Back to the book: "Signature in the Cell"- my copy arrived this morning. I will dig in later today... Joseph
Hi blu, And I propose that the interactions themselves are not sufficient to explain the structure of organisms. What specifically leads you to this conclusion? (I'm now quoting from your other post) You’ll find that all major changes have been quite limited in morphological scope, and any attempt to create a major change has led to fatality. Is this problematic? Most mutations of large effect can be expected to be lethal. Ronald Fisher was pointing this out in the 1920’s. I'm not sure what your point is here. I mean new body plan major/serious change in size and shape that still makes the organism coherent, and isn’t merely replacing an antenna with a leg. etc.) Again, I’m not sure what you are getting at (I admit, it’s late, and I may just be too tired for the relevance to make it through). So I'll quit while I'm behind. Dave Wisker
And regarding your mention of fruit-flies (and any other experiments on the development of animals in general). You'll find that all major changes have been quite limited in morphological scope, and any attempt to create a major change has led to fatality. We know the same genes are used for the development of different organs, we know same organs use different genes and we know same organs embryologically develop from different parts of the embryo between different species, and when I say the same organs...I mean the exact patterns not some generalized similarity, Gavin de Beer raised this issue all the way back in the mid-late nineties. (and I don't want to get technical here to name an extra wing major, I mean new body plan major/serious change in size and shape that still makes the organism coherent, and isn't merely replacing an antenna with a leg. etc.) Blu
Mr. Nakashima, Heh, take it easy with the ignorance part. I gave the guess as the lowest concievable (on my part) estimate on what it would take, plus some of the numbers I recall from reading. If you disagree that you cannot make an estimate, and that it doesn't have to do with cell types, could you tell me how the specific cells attain their specific location, merging into three dimensional form and organs and how many regulatory genes (if they were in fact responsible) it would take from early development till full expression for the expression of the eye? This doesn't have to do with a cell type, it has to do with the where and the how. A bunch of cell types without specificed localization and organization and development isn't the point. A form is exactly that, a full form. Be it on the level of genes or their "interactions" no one really knows how forms come to be the way they are. We can signal correlations, but we don't know how it all fits together...and persume it to be one way or another. I wasn't focusing on plants, I was just responding to David's example to clarify what I mean by morphological development. If you know of a way that the venus flytrap's -shape- can arise from another organism (any other organism, evolution aside...even through genetic engineering), I'd be interested to hear it. The fact of the matter is...there are is no real theory of morphology, and generalizations simply won't do. Regarding the books, I did read Wallace's book, and if you noted the list I wrote to David earlier, you'll find that a few of those are technical.

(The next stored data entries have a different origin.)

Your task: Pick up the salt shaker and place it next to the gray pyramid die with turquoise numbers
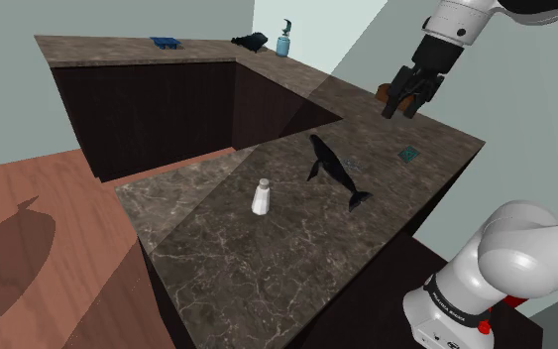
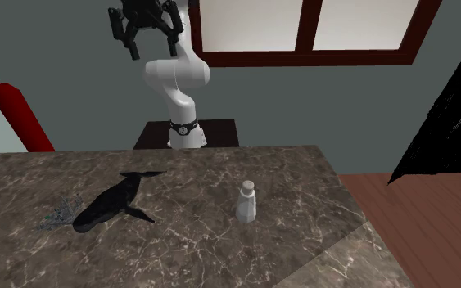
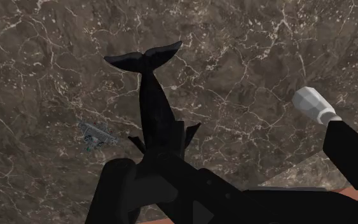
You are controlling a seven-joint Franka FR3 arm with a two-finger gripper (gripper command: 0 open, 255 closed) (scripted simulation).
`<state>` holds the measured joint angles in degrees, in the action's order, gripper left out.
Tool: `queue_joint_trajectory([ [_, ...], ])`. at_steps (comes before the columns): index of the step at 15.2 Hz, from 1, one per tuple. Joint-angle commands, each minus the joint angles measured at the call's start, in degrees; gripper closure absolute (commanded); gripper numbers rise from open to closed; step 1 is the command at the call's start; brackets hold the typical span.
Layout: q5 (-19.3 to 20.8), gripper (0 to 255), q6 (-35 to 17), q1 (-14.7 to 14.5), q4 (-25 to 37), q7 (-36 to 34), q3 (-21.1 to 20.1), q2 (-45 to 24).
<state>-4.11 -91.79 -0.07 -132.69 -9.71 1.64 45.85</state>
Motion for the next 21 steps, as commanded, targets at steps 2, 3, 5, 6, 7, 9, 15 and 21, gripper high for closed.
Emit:
queue_joint_trajectory([
  [2,-0.4,0,-1.8,-0.1,-1.2,-1.4,-1.2,-0.2],
  [3,-0.8,0,-3.5,-0.2,-2.4,-2.8,-2.5,-0.5],
  [5,-1.6,0,-7.1,-0.5,-4.4,-5.6,-5.0,-1.5],
  [6,-1.9,0,-8.9,-0.6,-5.2,-7.0,-6.3,-2.1],
  [7,-2.2,0,-10.8,-0.6,-6.0,-8.4,-7.6,-2.9],
  [9,-2.8,0,-14.5,-0.8,-7.3,-11.2,-10.2,-4.8],
  [15,-2.9,0,-25.5,-0.4,-8.7,-20.3,-18.1,-12.9],
  [21,1.1,0,-35.4,2.0,-6.6,-31.4,-26.5,-24.5],
])
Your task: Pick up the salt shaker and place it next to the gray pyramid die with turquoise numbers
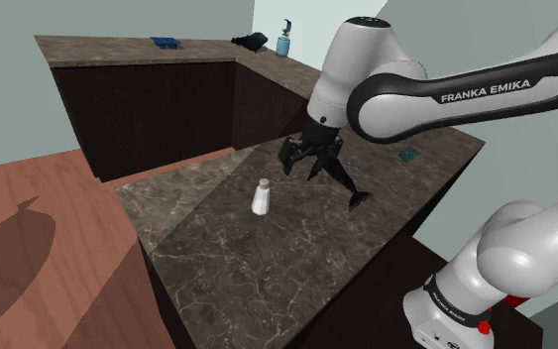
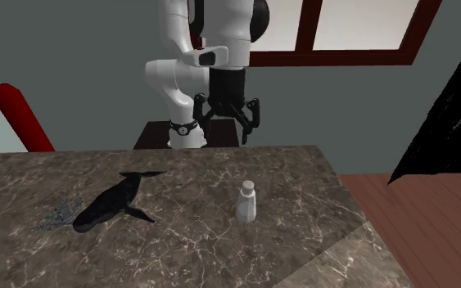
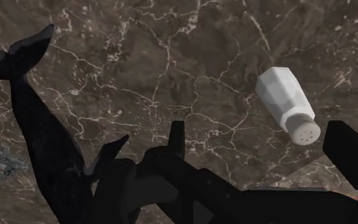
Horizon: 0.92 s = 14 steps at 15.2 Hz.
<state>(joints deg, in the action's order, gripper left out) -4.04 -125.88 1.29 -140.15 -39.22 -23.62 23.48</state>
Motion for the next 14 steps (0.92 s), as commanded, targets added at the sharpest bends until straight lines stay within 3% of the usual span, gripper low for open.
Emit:
queue_joint_trajectory([
  [1,2.3,0,-2.8,1.2,1.6,-4.1,-2.6,-4.3],
  [8,17.3,0,-9.1,4.7,8.8,-22.1,-10.2,-21.1],
  [14,21.6,0,-12.9,5.0,7.9,-25.1,-9.7,-25.1],
])
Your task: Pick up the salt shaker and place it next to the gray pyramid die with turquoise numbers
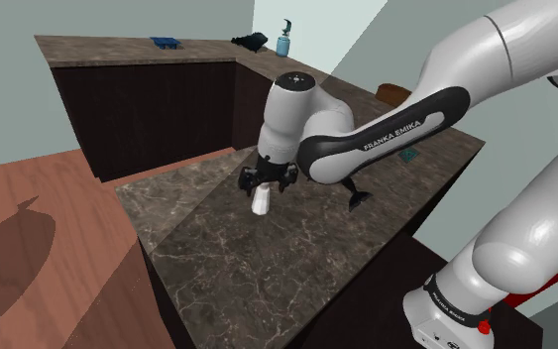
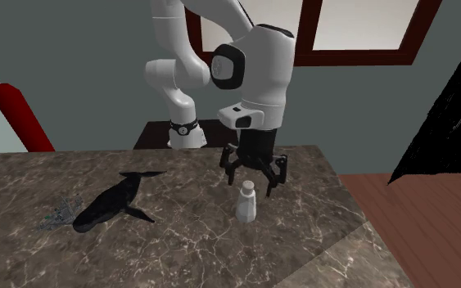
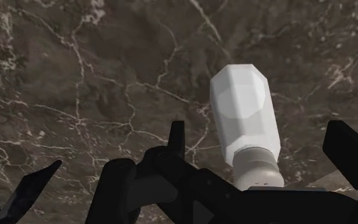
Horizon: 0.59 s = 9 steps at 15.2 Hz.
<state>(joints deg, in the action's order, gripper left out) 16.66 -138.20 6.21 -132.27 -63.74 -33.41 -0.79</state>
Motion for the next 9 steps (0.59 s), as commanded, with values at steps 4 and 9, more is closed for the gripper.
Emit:
queue_joint_trajectory([
  [4,2.2,0,-1.5,0.1,-0.1,-1.5,0.3,-2.0],
  [9,2.2,0,-1.5,0.1,-0.1,-1.5,0.3,-2.0],
])
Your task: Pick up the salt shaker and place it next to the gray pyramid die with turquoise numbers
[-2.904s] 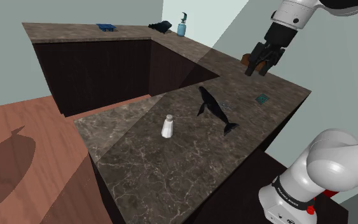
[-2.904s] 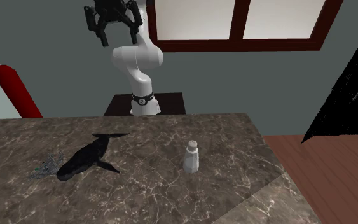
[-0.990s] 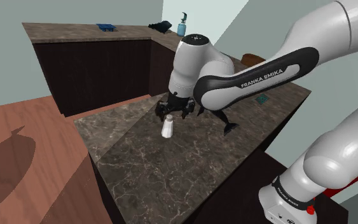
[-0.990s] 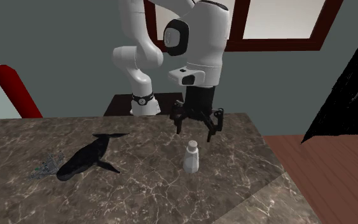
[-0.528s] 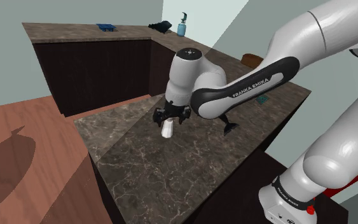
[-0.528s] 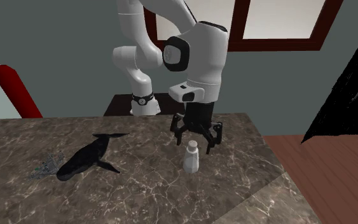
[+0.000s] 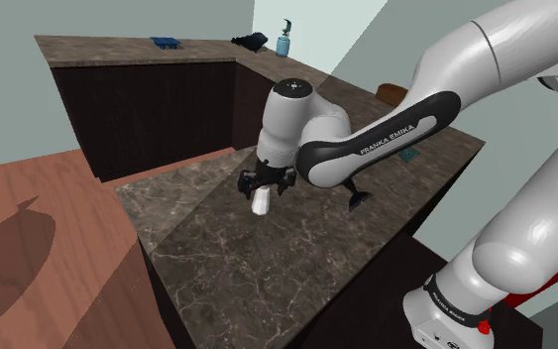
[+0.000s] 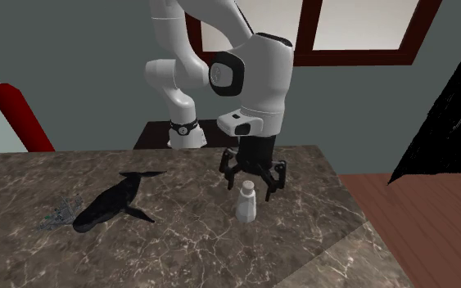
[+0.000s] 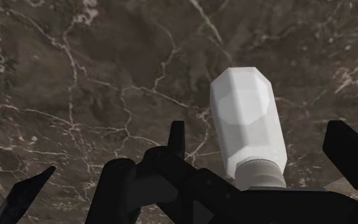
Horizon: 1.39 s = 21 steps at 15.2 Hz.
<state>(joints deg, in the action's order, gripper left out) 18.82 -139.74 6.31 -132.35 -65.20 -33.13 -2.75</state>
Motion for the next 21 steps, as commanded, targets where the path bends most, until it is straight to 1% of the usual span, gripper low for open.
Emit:
queue_joint_trajectory([
  [1,0.0,255,0.0,0.0,0.0,0.0,0.0,0.0],
  [10,0.0,255,0.0,0.0,0.0,0.0,0.0,0.0],
  [15,-3.6,255,3.2,0.1,1.2,3.0,-0.2,3.0],
  [21,-6.9,255,7.3,-0.1,3.0,6.0,-0.1,6.1],
])
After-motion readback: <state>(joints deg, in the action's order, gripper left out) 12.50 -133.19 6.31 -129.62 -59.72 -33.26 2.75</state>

Finally, I invite your response to the other points...I do apologize as there were quite a few of them, but your response would be appreciated when you have the time. Specifically (and amongst them), if you were to try to disprove neo-darwinian theory, how would you do it and where would you start? What do you find weaknesses with? Blu
Mr Blu, First you hazarded a guess that the eye itself took 1000-2000 genes to build. I responded with an estimate based on cell types that was much lower. Now you say that you can't even guess. There is no need to retreat into statements of complete ignorance. You may be interested in reading The Shape Of Life, by Rudolf Raff, or The Origin Of Animal Body Plans, by Wallace Arthur. Both are more technical than the popular evo-devo books like Carroll's. i'm not sure why you have focused on plants, but sea urchins and fruit flies are very well studied models for development as well. With respect to the Venus Flytrap plant, I don't know if it has had its genome sequenced. I'm not sure why you think it couldn't be developed from modifying a more primitive plant. The trapping mechanism is not "irreducibly complex". Nakashima
(and as a side note, I'm not asking these questions in an argumentative manner. I'm genuinely asking for the answers, and really appreciate the time you take for your response. I think I kind of pulled the discussion in multiple angles, but I hope everyone here has the time and desire to continue with this conversation.) Blu
Arthur, Thank you for your response. I'll give what you mentioned some thought and do some research. Whats your take on Dr. Behe's Protein Science paper? From reading it, I understand arriving at multiple protein residues can be quite difficult. How would you suggest something requiring as many proteins and parts as the flagellum came about? And why would something as rapidly generating as E. Coli, Malaria or HIV not be able to generate constructive cellular functional proteins? Blu
Hey Dave, Right, when I said map out...I meant the extention of the interactions of the genetic material "out" into the organism. And I propose that the interactions themselves are not sufficient to explain the structure of organisms. And regarding randomness and chance, I understand that natural selection doesn't make it random per say, but I was using the word in its strongest sense. That is...that these forms can arise without some underlying principle (whatever that may be) that is aware of the context of the organism as a whole, where its heading and how to get there. Just like if you input a string of data representing dots on a screen to a computer program, through trial and error the computer will be able to refine its existing code to perhaps simulate an organism moving right/left when dots appear on one side of the screen or another (even that would require quite a bit of information), but it would never reach a point where it recognizes what...say, a square is. I look forward to hearing your response. (and Mr. Nakashima's, Arthur's, Bruce's and everyone else who might take interest) Blu
Hi blu,
I’m rambling again…it is exciting stuff. But wouldn’t you say its important? Here we have an entire civilization stating something or another is a fact about how things came to be, when we haven’t even begun to understand what the thing in question -is-. Do you think forms of this degree of efficiency could come about by random mutation+chance?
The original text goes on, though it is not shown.